Ce qu'il faut retenir

  • Une diététicienne de la British Heart Foundation préconise la consommation hebdomadaire d'un poisson gras.
  • Cette pratique agirait sur deux leviers : les oméga-3 et l'inflammation chronique.
  • Les bienfaits incluent une réduction des risques de crises cardiaques et d'AVC.

Un geste simple aux effets cardiovasculaires majeurs

La British Heart Foundation, organisation britannique dédiée à la lutte contre les maladies cardiovasculaires, met en avant un conseil diététique accessible : intégrer au moins une portion de poisson gras dans son alimentation hebdomadaire. D'après cette recommandation, ce geste anodin pourrait avoir un impact profond sur la santé du cœur. Les poissons gras, comme le saumon, le maquereau ou les sardines, sont particulièrement riches en acides gras oméga-3, des nutriments essentiels pour le système cardiovasculaire.

Les oméga-3 jouent un rôle dans la réduction de l'inflammation chronique, un facteur de risque souvent sous-estimé dans les maladies cardiaques. Selon les experts de la BHF, cette inflammation contribue à la formation de plaques dans les artères, favorisant ainsi les accidents vasculaires cérébraux (AVC) et les infarctus. Autant dire que l'ajout régulier de ces poissons dans son assiette pourrait s'apparenter à une stratégie préventive efficace.

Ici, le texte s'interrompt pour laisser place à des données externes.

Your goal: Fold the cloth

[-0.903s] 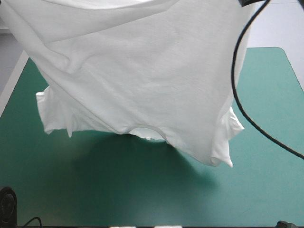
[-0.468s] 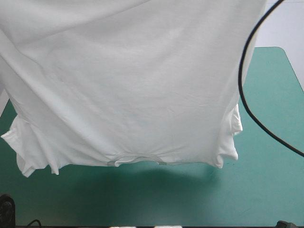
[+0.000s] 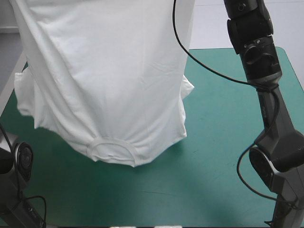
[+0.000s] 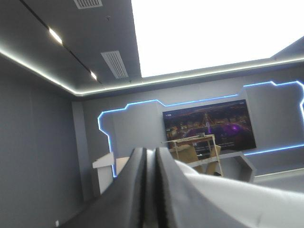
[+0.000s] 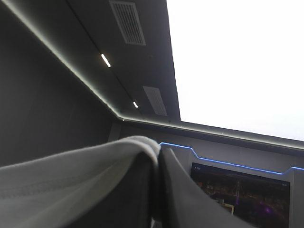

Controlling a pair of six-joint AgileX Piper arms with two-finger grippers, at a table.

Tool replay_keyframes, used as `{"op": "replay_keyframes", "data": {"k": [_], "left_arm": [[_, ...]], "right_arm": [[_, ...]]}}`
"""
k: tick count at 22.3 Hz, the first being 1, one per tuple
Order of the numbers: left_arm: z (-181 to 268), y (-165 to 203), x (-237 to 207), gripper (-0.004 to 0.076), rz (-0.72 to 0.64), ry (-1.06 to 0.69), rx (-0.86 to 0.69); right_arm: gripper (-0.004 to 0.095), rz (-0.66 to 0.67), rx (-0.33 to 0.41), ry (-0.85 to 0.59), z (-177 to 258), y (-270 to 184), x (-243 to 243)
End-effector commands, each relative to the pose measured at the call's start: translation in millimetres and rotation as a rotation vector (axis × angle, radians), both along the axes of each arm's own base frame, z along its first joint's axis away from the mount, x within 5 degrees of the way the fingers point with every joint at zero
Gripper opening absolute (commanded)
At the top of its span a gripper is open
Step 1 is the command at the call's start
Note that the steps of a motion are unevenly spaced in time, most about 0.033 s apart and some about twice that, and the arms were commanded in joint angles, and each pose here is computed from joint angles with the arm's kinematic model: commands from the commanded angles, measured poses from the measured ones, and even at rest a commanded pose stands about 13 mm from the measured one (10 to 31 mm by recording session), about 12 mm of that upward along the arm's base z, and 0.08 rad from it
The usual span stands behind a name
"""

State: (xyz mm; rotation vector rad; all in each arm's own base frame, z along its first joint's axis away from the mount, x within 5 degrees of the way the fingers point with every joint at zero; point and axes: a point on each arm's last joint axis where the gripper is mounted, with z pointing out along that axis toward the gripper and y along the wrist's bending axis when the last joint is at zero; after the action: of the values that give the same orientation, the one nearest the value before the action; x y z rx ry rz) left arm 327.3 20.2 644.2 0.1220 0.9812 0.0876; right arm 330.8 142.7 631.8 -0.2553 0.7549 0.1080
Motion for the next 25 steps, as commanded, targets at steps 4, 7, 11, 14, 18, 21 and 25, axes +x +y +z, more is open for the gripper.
{"op": "replay_keyframes", "data": {"k": [4,7,11,14,18,21,25], "left_arm": [[26.5,-0.3,-33.4,0.0019,0.064,-0.204,0.023],[25.3,-0.5,-32.0,0.0019,0.080,-0.191,0.048],[-18.4,-1.9,23.7,0.0019,0.030,0.102,0.115],[-71.3,-3.2,77.3,0.0019,-0.087,0.365,0.046],[-145.4,-9.1,126.2,0.0019,-0.213,0.727,0.044],[-206.6,-9.6,152.3,0.0019,-0.273,1.033,-0.026],[-254.8,-6.9,162.0,0.0019,-0.267,1.313,-0.085]], "right_arm": [[-0.0017,0.015,0.110,-0.260,48.4,-48.4,-57.9],[-0.0017,-0.042,0.192,-0.128,42.7,-68.9,-42.4],[-0.0018,-0.180,0.238,0.365,-9.2,-79.8,20.4],[-0.0018,-0.239,0.130,0.615,-45.9,-73.2,49.4],[-0.0017,-0.313,0.064,1.015,-121.2,-65.2,96.4],[-0.0018,-0.294,-0.082,1.414,-206.6,-50.0,129.2],[-0.0017,-0.183,-0.166,1.601,-256.2,-31.3,137.5]]}}
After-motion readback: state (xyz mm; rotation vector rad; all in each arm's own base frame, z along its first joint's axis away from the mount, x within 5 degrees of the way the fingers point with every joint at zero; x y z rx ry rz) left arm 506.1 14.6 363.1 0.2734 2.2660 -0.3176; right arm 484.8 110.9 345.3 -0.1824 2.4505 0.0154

Le rôle des oméga-3 et de l'inflammation dans la santé cardiaque

Les acides gras oméga-3, notamment l'EPA et le DHA, sont reconnus pour leurs propriétés anti-inflammatoires et leur capacité à améliorer la fonction endothéliale. Une étude citée par la diététicienne de la BHF souligne que leur consommation régulière réduit les triglycérides sanguins, tout en participant à la régulation de la pression artérielle. Un régime riche en oméga-3 est ainsi associé à une diminution de 30 % du risque de mortalité cardiovasculaire, selon certaines données épidémiologiques.

Par ailleurs, l'inflammation chronique, souvent liée à des modes de vie sédentaires ou à une alimentation déséquilibrée, accélère le vieillissement des vaisseaux sanguins. Les poissons gras, grâce à leur teneur en oméga-3, aident à moduler cette réponse inflammatoire. La British Heart Foundation rappelle que cette approche préventive s'inscrit dans une démarche globale de réduction des risques, complémentaire à d'autres mesures comme l'arrêt du tabac ou la pratique régulière d'une activité physique.

Quels poissons privilégier et comment les intégrer à son alimentation ?

La recommandation de la BHF ne se limite pas à un seul type de poisson. Les espèces les plus souvent citées incluent le saumon sauvage ou d'élevage, les sardines, le maquereau, les harengs et les anchois. Ces poissons, disponibles frais, en conserve ou surgelés, offrent une solution pratique pour varier les apports en oméga-3. Une portion standard correspond généralement à 100 à 150 grammes, soit l'équivalent d'une boîte de sardines ou d'un filet de saumon.

Pour les personnes réticentes à consommer du poisson, les experts suggèrent des alternatives comme les graines de lin, les noix ou les compléments alimentaires riches en oméga-3. Cependant, ils insistent sur le fait que l'efficacité des compléments reste inférieure à celle des sources naturelles, notamment en raison de l'absorption optimale des nutriments dans un aliment complet. La cuisson joue également un rôle : privilégier les méthodes douces comme la vapeur ou la papillote permet de préserver les acides gras essentiels.

Et maintenant ?

Si cette recommandation s'appuie sur des preuves scientifiques solides, sa mise en œuvre dépendra largement des habitudes alimentaires de chacun. Les prochaines étapes pourraient inclure des campagnes de sensibilisation plus ciblées, notamment auprès des populations à risque. La British Heart Foundation a d'ailleurs annoncé qu'elle publierait d'ici la fin de l'année 2026 un guide actualisé sur les régimes cardioprotecteurs, intégrant ces nouvelles données. En attendant, les consommateurs sont invités à évaluer leur consommation hebdomadaire de poissons gras et à ajuster leur alimentation en conséquence.

Cette approche préventive, bien que simple, s'inscrit dans un contexte où les maladies cardiovasculaires restent la première cause de mortalité dans de nombreux pays. Elle rappelle que des gestes quotidiens, comme le choix des aliments, peuvent avoir un impact durable sur la santé à long terme.